Opinion editor's note: Star Tribune Opinion publishes a mix of national and local commentaries online and in print each day. To contribute, click here.


As Tim Walz is sworn in for his second term as governor he will find himself at the helm of an economy in relatively poor shape.

In our report "The Cost of Lockdowns and Shutdowns: Part I — Counting the economic costs of government policy responses to COVID-19," we found that state and local responses to the pandemic reduced Minnesota's gross domestic product (GDP) by 3.1% by the first quarter of 2021, which came to $1,866 for each individual, or $7,464 for a family of four. This was the 15th largest hit in the United States.

Minnesota's subsequent recovery has been below average. In three of the last five quarters our state's economy has shrunk, including the first two quarters of 2022. While Minnesota's economy grew again in the third quarter, our annualized rate — 2.3% — was below that of the United States as a whole — 3.2% — and ranked 29th among the states.

As a result of this sluggishness, Minnesota's economy was only 2.2% bigger in the third quarter of 2022 than it was in the fourth quarter of 2019, the pre-COVID-19 peak, a performance worse than that in 34 other states and the District of Columbia.

In the past, two quarters of economic contraction would have been called a recession. This time many have pointed to a booming labor market as proof of economic strength. When 6,800 net new jobs were added in November, Minnesota's media breathlessly reported 14 consecutive months of job growth.

Such Babbittry ignores the fact that the number of Minnesotans actually employed fell by 7,900 in November, and that this was the fourth consecutive month that the number of Minnesotans employed declined. There are now 35,700 fewer Minnesotans employed than there were in June.

But what about our low unemployment rate of 2.3%? That rate represents the number of people not currently employed but looking for work as a percentage of the total number of people in the "labor force" (which includes both those employed and those looking for a job). If you stop looking for work without finding a job, you simply disappear from both the labor force and the unemployment roll. In this way the unemployment rate can fall even as fewer people have jobs.
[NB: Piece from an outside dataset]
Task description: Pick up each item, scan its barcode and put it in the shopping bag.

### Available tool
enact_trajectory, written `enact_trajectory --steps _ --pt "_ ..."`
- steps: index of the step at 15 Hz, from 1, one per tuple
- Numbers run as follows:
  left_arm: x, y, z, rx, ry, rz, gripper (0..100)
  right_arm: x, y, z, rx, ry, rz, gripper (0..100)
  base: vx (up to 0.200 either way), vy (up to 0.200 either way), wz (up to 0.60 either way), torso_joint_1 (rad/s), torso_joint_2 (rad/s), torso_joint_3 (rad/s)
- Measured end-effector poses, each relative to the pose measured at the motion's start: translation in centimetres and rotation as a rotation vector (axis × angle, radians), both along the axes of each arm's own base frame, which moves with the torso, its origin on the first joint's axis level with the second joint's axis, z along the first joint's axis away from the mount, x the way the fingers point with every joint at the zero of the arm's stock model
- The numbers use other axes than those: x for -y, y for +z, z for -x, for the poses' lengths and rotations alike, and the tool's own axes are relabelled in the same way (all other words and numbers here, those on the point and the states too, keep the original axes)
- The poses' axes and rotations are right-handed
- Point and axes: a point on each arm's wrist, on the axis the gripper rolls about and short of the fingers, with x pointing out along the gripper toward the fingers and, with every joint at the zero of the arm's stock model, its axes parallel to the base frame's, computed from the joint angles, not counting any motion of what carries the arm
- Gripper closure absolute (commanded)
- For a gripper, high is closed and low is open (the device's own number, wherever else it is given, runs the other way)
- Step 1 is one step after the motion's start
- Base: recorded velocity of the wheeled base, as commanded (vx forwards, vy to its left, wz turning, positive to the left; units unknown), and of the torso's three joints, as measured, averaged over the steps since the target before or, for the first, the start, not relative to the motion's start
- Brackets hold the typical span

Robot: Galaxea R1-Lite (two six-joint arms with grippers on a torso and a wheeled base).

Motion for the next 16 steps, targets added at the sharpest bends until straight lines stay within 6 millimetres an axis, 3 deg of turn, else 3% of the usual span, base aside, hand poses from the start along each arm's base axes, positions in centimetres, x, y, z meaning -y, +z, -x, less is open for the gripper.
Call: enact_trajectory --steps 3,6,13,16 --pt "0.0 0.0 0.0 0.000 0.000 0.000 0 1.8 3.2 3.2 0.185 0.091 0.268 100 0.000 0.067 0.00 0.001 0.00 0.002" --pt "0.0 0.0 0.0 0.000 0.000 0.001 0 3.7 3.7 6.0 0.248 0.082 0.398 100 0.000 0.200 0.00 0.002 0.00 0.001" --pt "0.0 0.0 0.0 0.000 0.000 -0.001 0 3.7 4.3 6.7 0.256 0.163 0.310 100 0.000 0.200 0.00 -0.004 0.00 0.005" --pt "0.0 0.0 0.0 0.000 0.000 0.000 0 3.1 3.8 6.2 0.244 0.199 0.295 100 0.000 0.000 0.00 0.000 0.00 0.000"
That is what has happened in Minnesota. Out of the 50 states and District of Columbia, no jurisdiction saw its population of unemployed people fall by more than Minnesota from February 2020 to November 2022: a decline of 71%. But these people did not move into work. Over the same period, the number of people employed in our state fell by 1.4%. These people have left the labor force entirely. The number of Minnesotans in the civilian non-institutional population who are neither employed nor unemployed has risen by 10%, the seventh largest rise out of the 51 jurisdictions.

The Star Tribune recently quoted "labor experts" citing "accelerated retirements among the state's aging population and continuing challenges with child or elder care as some of the reasons some workers haven't returned to the labor force." This may be true, but it raises the question of why these problems are so acute here in Minnesota.

Meanwhile, those working have seen their incomes hit especially hard in Minnesota. In real, per capita terms, non-transfer personal income in our state in the third quarter of 2022 was 1.4% lower than in the fourth quarter of 2019, a performance worse than in 30 states and the District of Columbia.

This grim economic record might explain why Minnesotans are fleeing the state in ever larger numbers. In 2021, our state lost 13,453 residents to other states, the biggest net loss of domestic migrants in at least 30 years. In 2022, we smashed that record, losing 19,400 residents to other states. The pace of exit is quickening.

Such is Walz's economic challenge on this swearing in day. Let us hope it is a case of second time lucky.

John Phelan is an economist at the Center of the American Experiment.